Work to be completed> Take each line of the entries below that contains "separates" and copy it.
*** Opening of Dataset records ***
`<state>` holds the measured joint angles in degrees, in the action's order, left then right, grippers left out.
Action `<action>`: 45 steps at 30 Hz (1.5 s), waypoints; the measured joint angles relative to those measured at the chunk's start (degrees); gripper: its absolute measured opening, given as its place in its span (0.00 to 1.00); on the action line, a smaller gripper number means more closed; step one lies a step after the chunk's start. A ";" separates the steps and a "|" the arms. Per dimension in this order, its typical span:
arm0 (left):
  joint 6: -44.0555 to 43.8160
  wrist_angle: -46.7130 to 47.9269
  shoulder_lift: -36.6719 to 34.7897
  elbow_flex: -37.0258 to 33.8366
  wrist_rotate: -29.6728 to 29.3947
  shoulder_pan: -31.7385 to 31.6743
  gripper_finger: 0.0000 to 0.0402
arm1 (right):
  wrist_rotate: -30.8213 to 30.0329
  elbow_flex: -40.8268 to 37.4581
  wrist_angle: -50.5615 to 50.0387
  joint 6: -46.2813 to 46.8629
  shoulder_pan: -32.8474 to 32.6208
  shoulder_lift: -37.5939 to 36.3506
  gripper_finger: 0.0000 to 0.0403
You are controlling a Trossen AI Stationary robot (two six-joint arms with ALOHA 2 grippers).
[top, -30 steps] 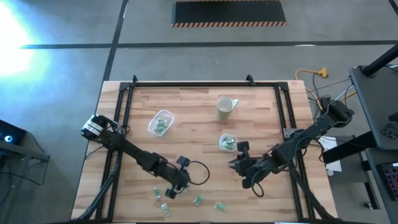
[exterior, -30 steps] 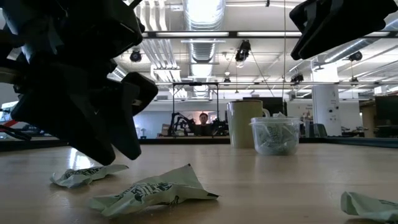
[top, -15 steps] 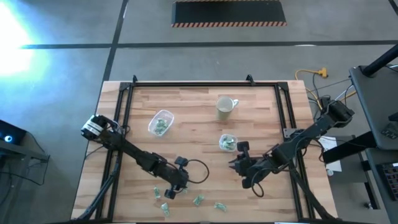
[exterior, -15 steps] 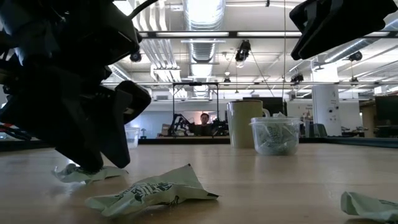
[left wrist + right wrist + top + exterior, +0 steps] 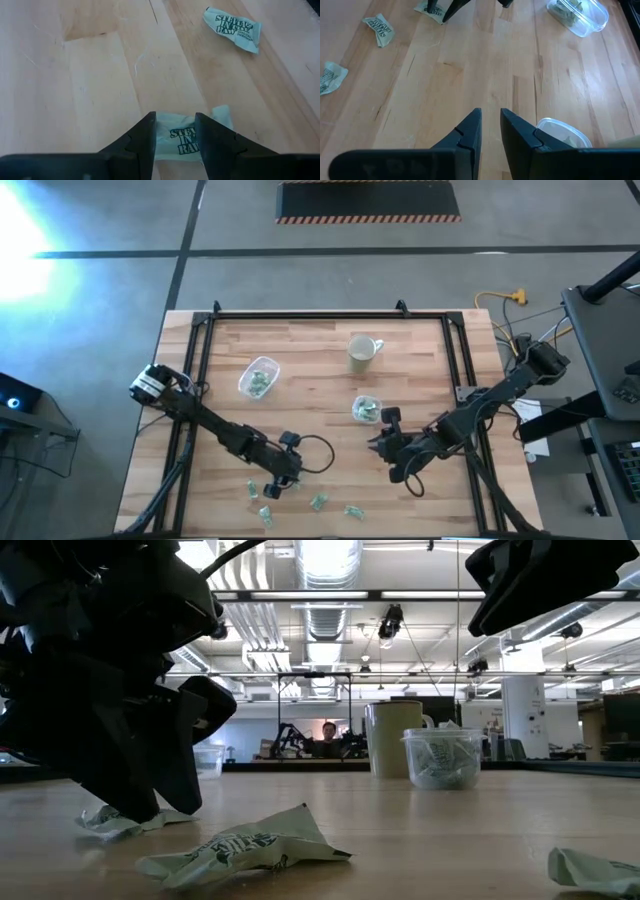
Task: Pick and place Stevia / Truvia into bins
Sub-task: Put the stevia packet into the left transparent container
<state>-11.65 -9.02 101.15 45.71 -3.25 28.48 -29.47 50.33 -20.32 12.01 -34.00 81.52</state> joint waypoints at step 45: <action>7.49 35.04 -25.10 -3.54 -57.48 -3.11 0.02 | 0.00 -0.37 0.76 -0.02 0.00 0.04 0.14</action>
<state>-4.16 26.03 76.05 42.17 -60.73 25.37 -29.48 49.95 -19.56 11.99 -34.00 81.56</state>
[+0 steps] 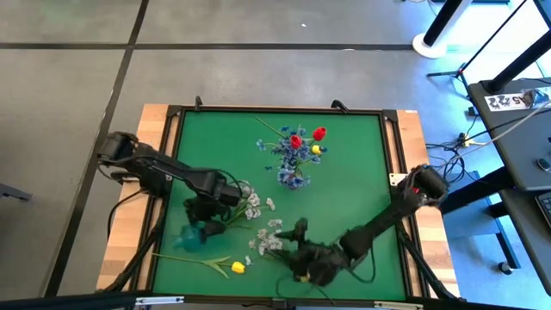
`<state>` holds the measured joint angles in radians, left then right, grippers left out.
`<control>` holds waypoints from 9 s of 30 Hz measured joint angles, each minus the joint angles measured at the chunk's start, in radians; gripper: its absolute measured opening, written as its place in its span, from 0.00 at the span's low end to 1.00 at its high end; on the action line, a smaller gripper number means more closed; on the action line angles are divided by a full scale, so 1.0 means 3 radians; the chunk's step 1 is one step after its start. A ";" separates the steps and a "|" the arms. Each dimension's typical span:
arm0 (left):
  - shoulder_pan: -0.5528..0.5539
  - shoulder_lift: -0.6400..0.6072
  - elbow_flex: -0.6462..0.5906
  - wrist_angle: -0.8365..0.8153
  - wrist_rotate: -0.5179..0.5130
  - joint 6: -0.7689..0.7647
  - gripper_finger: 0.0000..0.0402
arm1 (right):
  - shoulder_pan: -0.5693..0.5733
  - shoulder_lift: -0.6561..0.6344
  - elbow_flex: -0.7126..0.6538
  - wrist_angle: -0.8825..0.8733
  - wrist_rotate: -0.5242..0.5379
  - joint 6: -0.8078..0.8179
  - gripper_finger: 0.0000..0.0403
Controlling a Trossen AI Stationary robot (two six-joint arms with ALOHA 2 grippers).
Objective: Sort flowers into vase by color
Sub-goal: Move the blue vase to the bottom of the table, then put the bottom white flowers into the blue vase
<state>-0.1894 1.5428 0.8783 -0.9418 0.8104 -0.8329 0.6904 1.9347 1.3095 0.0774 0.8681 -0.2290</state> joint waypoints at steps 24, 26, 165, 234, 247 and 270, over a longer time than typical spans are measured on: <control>0.0120 -0.0175 0.0000 0.3428 -0.0965 -0.2310 0.73 | 0.0091 0.1096 0.1048 0.0776 0.1326 -0.3177 0.74; 0.0124 -0.0175 -0.0006 0.3504 -0.0940 -0.2304 0.73 | 0.0034 0.1096 0.1049 0.0789 0.1307 -0.3199 0.81; 0.1812 -0.3514 0.0000 0.2668 -0.0777 0.0517 0.83 | -0.0316 -0.0108 -0.0840 0.0210 0.0368 0.2931 0.78; -0.1168 -0.2537 -0.1658 0.4223 -0.3096 0.1561 0.83 | -0.0337 -0.0556 0.0135 -0.1671 -0.1093 0.1814 0.96; -0.1492 -0.1629 -0.1659 0.4785 -0.3531 0.1502 0.83 | 0.0216 -0.0168 0.0325 -0.1723 -0.1200 0.3132 0.87; -0.1493 -0.1163 -0.1659 0.5137 -0.3595 0.1411 0.83 | 0.0400 0.0537 0.0348 -0.2524 -0.2058 0.3449 0.23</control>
<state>-0.6373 1.1938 0.3805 0.5992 -0.2682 -0.4095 0.8104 2.0957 1.4139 -0.6797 0.2506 0.8057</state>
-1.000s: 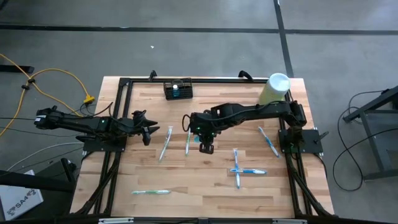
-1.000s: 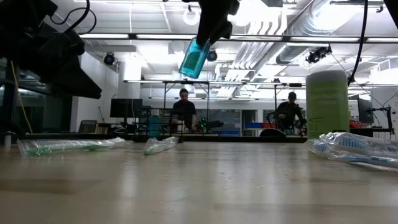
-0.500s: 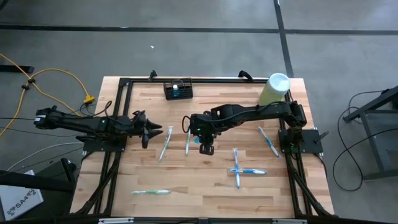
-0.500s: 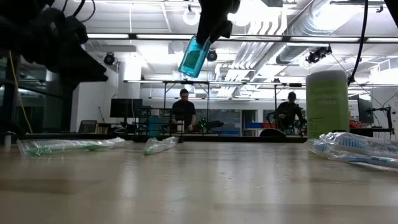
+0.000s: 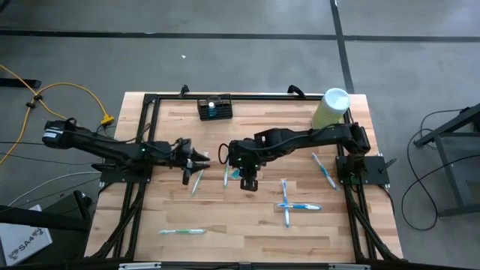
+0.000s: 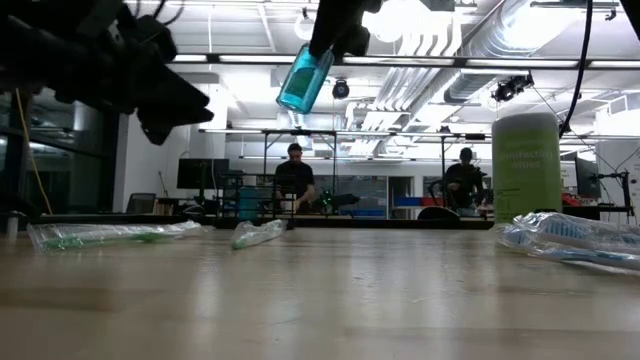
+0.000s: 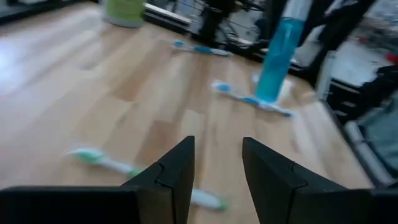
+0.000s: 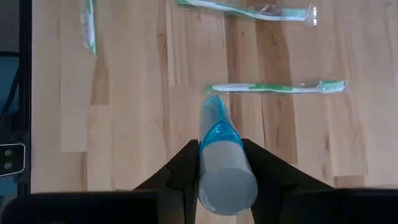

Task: Pick & Place toothbrushing station
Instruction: Put the blue mouthwash bottle into the wire organizer

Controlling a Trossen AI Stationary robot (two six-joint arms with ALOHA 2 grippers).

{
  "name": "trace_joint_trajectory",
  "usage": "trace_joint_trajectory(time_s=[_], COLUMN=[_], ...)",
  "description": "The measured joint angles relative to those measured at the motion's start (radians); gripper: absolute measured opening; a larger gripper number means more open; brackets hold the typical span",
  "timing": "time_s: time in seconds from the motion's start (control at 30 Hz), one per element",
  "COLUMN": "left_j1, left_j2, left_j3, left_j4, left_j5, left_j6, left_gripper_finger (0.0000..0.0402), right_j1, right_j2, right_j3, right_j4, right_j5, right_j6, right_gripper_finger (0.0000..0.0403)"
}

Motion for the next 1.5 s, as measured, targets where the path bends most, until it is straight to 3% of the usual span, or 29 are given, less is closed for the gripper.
trace_joint_trajectory(time_s=[0.23, 0.4, 1.5], left_j1=[0.0, 0.0, -0.061], left_j2=[0.224, 0.307, 0.33], left_j3=[0.164, 0.247, 0.283], left_j4=[0.029, 0.029, 0.04], left_j5=[0.131, 0.179, 0.184], left_j6=[0.01, 0.039, 0.067], left_gripper_finger=[0.0131, 0.0131, 0.0131], right_j1=[0.028, 0.046, 0.071], right_j2=[0.0, 0.0, 0.0], right_j3=[0.0, 0.0, -0.002], right_j4=[0.007, 0.007, 0.118], right_j5=[0.003, 0.004, 0.024], right_j6=[0.0, 0.0, -0.08], right_gripper_finger=[0.0094, 0.0094, 0.0094])
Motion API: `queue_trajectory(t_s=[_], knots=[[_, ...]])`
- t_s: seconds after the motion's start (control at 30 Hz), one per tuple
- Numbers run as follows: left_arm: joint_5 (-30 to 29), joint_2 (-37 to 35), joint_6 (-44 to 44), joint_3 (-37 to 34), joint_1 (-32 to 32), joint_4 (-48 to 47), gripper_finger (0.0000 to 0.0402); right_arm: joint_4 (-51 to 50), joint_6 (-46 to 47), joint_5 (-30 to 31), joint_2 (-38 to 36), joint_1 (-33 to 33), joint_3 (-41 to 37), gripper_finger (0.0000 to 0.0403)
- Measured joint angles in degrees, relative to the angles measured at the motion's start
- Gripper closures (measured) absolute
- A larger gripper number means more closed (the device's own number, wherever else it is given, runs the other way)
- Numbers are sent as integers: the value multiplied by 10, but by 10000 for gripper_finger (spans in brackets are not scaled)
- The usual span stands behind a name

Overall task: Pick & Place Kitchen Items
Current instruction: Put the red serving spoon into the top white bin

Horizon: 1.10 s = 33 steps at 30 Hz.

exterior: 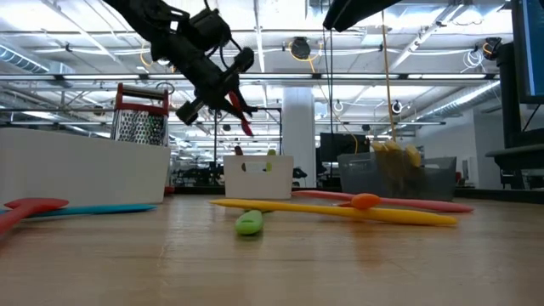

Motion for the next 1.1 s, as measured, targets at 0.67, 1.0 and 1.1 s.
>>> queue_trajectory(t_s=[0.67, 1.0, 1.1], knots=[[79, 141, -94, -1, 18, 146, 377, -65, 16, 0, -3, 15, 0, 248], [46, 141, -90, -1, 24, 145, 333, -75, 16, 0, -3, 15, 0, 248], [30, 141, -80, 0, 24, 160, 321, -75, 16, 0, -3, 15, 0, 248]])
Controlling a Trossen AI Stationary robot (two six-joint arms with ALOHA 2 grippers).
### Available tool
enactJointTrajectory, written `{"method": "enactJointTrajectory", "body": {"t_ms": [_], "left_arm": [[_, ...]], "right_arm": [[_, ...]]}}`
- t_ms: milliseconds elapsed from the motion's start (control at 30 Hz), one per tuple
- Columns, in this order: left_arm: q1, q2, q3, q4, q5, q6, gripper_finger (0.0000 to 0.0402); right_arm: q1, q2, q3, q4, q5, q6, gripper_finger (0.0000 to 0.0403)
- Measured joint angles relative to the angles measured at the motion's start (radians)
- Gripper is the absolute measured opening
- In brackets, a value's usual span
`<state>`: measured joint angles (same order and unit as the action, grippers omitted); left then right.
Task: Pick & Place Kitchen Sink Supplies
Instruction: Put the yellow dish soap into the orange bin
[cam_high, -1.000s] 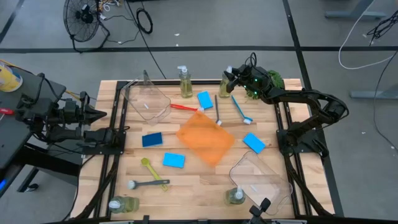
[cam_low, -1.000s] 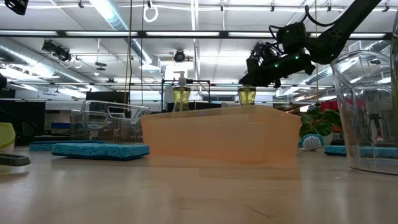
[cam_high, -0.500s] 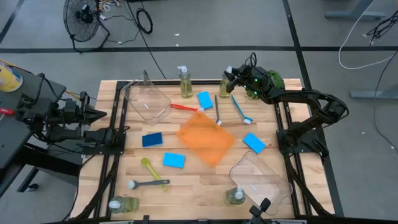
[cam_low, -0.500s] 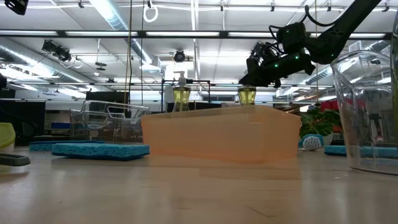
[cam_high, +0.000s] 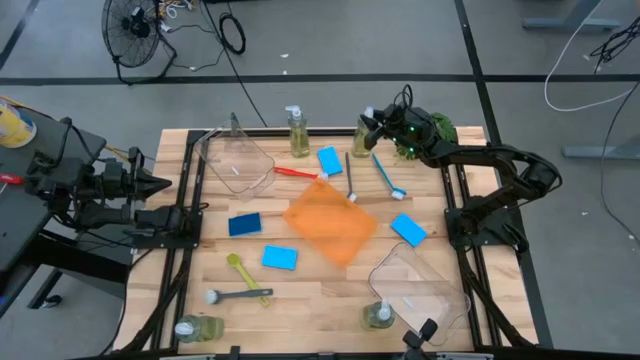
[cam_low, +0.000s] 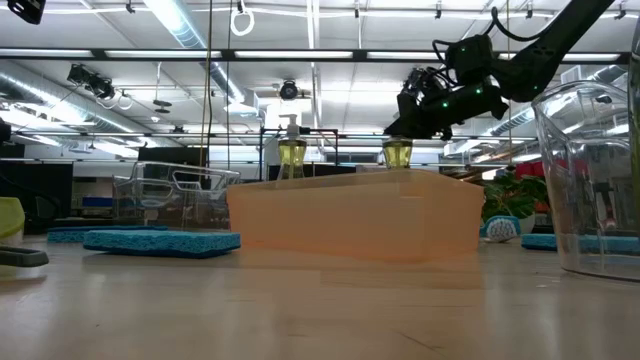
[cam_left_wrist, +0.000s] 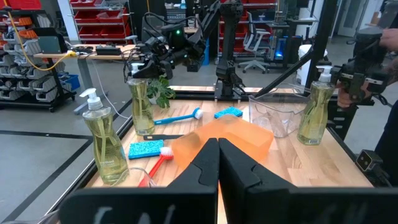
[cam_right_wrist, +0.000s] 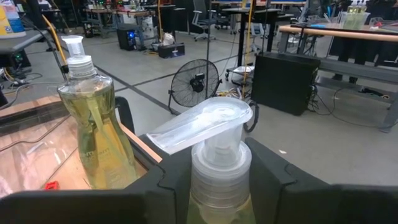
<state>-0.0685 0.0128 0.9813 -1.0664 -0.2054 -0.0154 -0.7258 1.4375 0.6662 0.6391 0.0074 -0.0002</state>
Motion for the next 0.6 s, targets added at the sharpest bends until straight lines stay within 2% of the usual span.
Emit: {"method": "enactJointTrajectory", "body": {"t_ms": [433, 600], "left_arm": [[0.0, 0.0, 0.0, 0.0, 0.0, 0.0, 0.0003], [0.0, 0.0, 0.0, 0.0, 0.0, 0.0, 0.0003]], "right_arm": [[0.0, -0.071, -0.001, 0.009, -0.025, 0.004, 0.0116], [0.001, -0.099, 0.047, -0.046, -0.057, 0.003, 0.0116]]}}
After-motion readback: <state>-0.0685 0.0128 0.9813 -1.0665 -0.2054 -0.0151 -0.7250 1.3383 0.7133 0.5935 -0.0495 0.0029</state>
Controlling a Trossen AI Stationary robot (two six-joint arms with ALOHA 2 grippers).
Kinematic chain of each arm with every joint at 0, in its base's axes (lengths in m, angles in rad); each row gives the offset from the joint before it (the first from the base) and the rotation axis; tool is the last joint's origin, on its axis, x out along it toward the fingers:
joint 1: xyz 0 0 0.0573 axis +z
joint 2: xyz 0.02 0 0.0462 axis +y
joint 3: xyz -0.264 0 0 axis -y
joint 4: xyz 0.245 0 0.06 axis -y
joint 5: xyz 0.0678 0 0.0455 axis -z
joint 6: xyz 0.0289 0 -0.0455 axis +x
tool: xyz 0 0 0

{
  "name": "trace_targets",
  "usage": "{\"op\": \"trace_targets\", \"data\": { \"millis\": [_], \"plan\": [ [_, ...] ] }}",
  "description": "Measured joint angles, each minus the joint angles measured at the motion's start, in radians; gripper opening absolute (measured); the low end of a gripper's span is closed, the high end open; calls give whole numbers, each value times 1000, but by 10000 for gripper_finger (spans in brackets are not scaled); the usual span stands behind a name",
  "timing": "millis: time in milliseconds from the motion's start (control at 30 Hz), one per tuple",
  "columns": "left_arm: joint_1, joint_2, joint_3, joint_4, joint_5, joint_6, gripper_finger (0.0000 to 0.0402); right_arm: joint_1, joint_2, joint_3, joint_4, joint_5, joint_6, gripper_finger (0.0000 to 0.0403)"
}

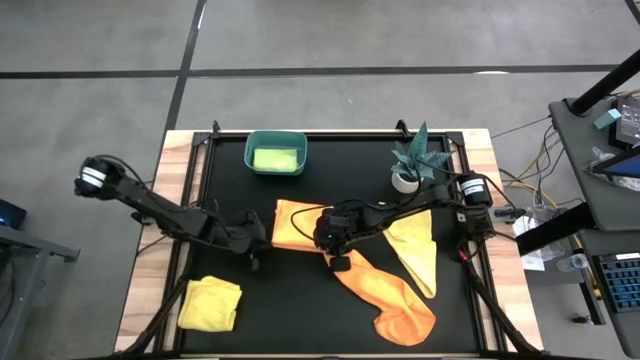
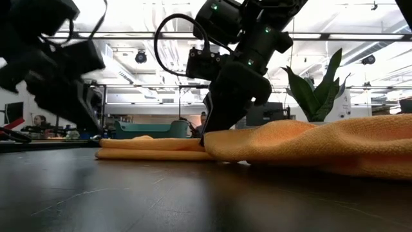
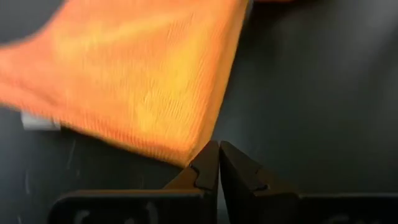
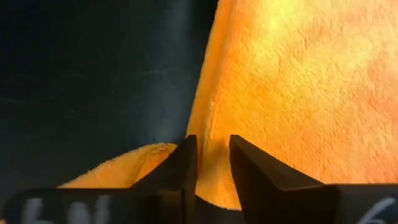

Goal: Fold microfiber towels
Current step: Fold the top orange microfiber cloth

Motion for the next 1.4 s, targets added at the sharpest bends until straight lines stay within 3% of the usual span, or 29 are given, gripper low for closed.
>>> {"op": "trace_targets", "data": {
  "millis": [167,333,433,667,833,1133,1400],
  "plan": [
    [0,-57,-5,3,-122,34,0,-5,-23,-1,-15,3,0,118],
    [0,-12,-10,23,-191,32,0,-6,-49,-1,-16,3,-15,128],
    [0,53,-10,92,-192,35,0,-13,-64,-1,-9,19,-20,119],
    [0,222,-5,177,-161,29,0,-58,-49,-1,-2,235,-26,53],
    [0,284,2,210,-118,4,0,-102,-10,-2,22,241,-22,12],
    [1,240,0,168,-88,3,0,-150,67,-2,55,241,-27,9],
    [1,143,0,89,-87,7,0,-158,63,-1,48,244,-46,9]
  ]
}}
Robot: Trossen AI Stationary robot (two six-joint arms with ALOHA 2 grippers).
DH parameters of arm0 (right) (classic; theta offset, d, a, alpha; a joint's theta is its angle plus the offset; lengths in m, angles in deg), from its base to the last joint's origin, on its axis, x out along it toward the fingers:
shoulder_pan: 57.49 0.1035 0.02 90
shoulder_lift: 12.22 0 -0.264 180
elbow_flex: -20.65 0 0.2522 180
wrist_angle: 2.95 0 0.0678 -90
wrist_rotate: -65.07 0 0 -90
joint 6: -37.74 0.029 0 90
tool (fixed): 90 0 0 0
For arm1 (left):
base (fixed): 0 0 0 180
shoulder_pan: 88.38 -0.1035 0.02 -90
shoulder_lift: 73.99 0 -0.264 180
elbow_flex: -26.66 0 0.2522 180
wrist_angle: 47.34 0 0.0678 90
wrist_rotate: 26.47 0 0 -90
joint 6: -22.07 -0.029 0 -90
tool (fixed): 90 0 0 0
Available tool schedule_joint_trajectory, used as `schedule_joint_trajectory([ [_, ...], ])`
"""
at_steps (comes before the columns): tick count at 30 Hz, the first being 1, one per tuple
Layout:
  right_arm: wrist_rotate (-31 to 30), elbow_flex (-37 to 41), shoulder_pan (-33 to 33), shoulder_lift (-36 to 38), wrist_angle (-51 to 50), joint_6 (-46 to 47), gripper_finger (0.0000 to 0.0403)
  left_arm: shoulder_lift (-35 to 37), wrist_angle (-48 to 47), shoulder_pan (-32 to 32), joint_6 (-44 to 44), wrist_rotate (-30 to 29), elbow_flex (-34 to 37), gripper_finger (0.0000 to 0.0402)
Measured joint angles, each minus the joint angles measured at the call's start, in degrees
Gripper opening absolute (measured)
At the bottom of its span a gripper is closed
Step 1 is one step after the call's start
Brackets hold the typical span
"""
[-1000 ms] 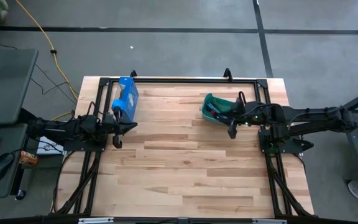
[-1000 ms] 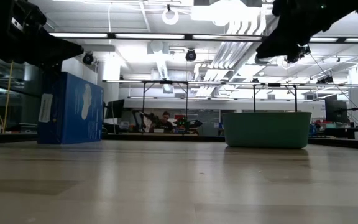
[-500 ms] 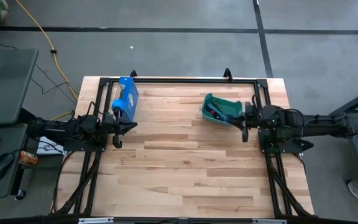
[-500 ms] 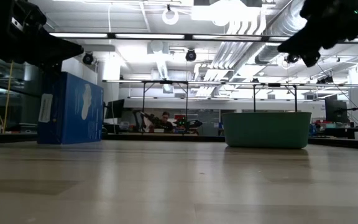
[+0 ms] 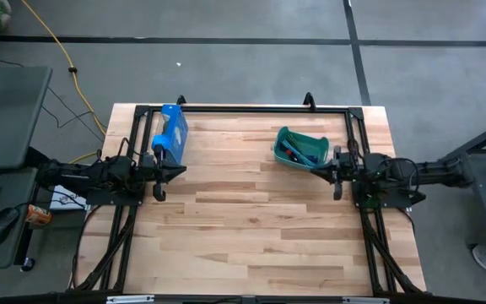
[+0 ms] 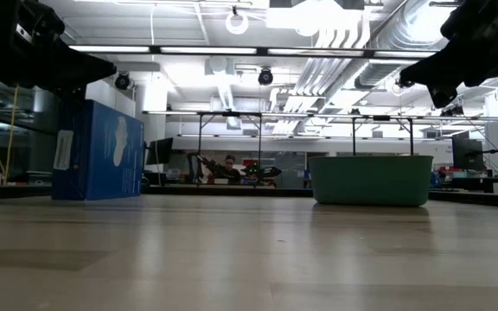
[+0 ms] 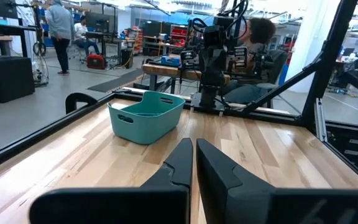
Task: Pick and place USB-C Cables
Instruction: Return to Home Position
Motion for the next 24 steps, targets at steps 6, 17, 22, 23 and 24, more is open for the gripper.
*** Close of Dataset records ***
Answer for the task>
Action `<action>`: 45 steps at 30 Hz (1.5 s), waypoints; the measured joint angles relative to those measured at the chunk's start (degrees); gripper: its absolute measured opening, given as its place in its span (0.00 to 1.00); on the action line, a smaller gripper number means more closed; step one lies a step after the chunk's start. A ";" separates the steps and a "|" the arms. Per dimension in this order, its typical span:
`<control>` holds waypoints from 9 s of 30 Hz measured joint angles, each minus the joint angles measured at the chunk's start, in radians; gripper: its absolute measured opening, written as its place in its span, from 0.00 at the span's low end to 1.00 at its high end; on the action line, a smaller gripper number means more closed; on the action line angles are divided by a full scale, so 1.0 means 3 radians; the chunk's step 1 is one step after its start. A ";" separates the steps and a "|" the arms. Each dimension's typical span:

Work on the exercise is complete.